Useful art is the application of human creative skill and imagination. Often art has a beauty or emotional power. DSP is an art. It takes skill and imagination to apply it well: and the tools as well as the products of their use often have great beauty and emotional power too. This book is about the art of DSP.
Its only a model
Professor Daphne L Jackson
(private remark to the author as a student)
DSP and mathematics
The foundations of DSP are mathematical but it is an applied subject. As a DSP engineer, you will rarely invent new mathematics. Most often, you will design new processing using existing mathematical tools and those tools will usually be readily available programming functions or hardware components. You dont need to understand the design of a hardware component in order to use it nor do you expect to examine the source code of a programming function in order to call it. Likewise, you do not need to understand the internal mathematics of a DSP process before you can apply it. You do need to know what the process does, how you can combine it with other processes, and how to use it.
Mathematics is not enough, either, for many applications. For instance in MPEG video compression we recognize that many blocks of video pixels are similar to data sent earlier, and exploit that by telling the receiver to re-use that data instead of re-sending it. That is an example of ingenuity of cleverness in solving a difficult problem as you might a puzzle. You probably wouldnt find that solution through mathematics it requires a problem-solving lateral-thinking mind to come up with such a thing. You can express it mathematically once you had thought of it, but that expression is awkward and artificial, whereas the idea is of breathtaking simplicity.
Abstraction
This is like abstraction in software development: you can use a software component or function without knowing why it works or how it does so, all you need to know is what it does and how to use it. At a lower level of abstraction someone must implement the function and they must know why it works and how: but abstraction lets us focus on using the function without worrying about its details. Mathematics in DSP is often the low level abstraction, and so we can use it without worrying about its proof or derivation or implementation. Knowing how the mathematics works and how it was derived is interesting and helpful background so it is worth exploring but it is not essential in itself. Even if you do know the detail you should not be thinking about it when you work at a higher level of abstraction. The abstraction lets you work more efficiently precisely because you dont carry all the low level baggage at all times: just as knowing how a car engine works probably helps you to be a more efficient driver but you dont want to drive with the hood up, looking at the engine.
Simplification
Most real signals cannot be described by simple equations with easy solutions so making simplifying approximations and understanding the limitations they introduce becomes important. Often the information is imperfect and so making reasonable assumptions becomes an art in itself. These real-world engineering problems require quite simple mathematics but a lot of quantitative thinking, reasoning, questioning, estimating and interpreting. These real-world aspects to DSP make it more interesting.

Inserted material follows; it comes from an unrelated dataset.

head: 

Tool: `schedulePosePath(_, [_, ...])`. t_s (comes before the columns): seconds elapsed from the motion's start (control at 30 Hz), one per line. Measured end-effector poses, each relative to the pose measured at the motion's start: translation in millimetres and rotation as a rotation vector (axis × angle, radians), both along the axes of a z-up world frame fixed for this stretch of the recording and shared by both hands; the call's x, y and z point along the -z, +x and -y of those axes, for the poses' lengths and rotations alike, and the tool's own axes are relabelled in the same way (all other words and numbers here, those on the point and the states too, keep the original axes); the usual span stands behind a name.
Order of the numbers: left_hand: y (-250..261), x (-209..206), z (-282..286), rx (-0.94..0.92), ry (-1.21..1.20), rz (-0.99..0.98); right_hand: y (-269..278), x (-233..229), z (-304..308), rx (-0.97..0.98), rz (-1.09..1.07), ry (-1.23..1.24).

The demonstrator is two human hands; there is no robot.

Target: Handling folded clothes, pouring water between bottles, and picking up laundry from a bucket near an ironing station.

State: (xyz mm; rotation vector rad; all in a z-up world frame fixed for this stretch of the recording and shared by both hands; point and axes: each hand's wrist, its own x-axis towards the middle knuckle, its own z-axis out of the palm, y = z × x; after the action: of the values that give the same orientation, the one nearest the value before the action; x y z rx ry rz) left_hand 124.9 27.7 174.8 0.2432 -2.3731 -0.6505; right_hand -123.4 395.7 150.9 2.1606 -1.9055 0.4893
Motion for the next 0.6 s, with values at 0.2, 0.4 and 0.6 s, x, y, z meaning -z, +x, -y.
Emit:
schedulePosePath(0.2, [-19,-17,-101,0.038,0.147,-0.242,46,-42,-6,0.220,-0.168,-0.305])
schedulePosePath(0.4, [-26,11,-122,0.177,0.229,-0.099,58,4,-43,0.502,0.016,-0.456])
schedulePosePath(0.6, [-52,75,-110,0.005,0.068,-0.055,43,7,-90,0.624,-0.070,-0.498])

Very often in DSP the elegant and powerful mathematical models we apply do not quite fit with reality. The most famous theorem in DSP, Shannons Sampling Theorem, models a particular set of signals that behave in particular ways - it is just that those signals are very often not quite the signals you actually have. You can say that the Theorem is an approximation, or that it models signals that differ from what you might actually have, but you cannot complain that the real signals do not behave as they should - that they fail to conform to your simplified ideal model. Much of the mathematics that supports DSP - theorems and equations and formulae - is designed for an ideal Platonic world where things behave as they should but not as they do.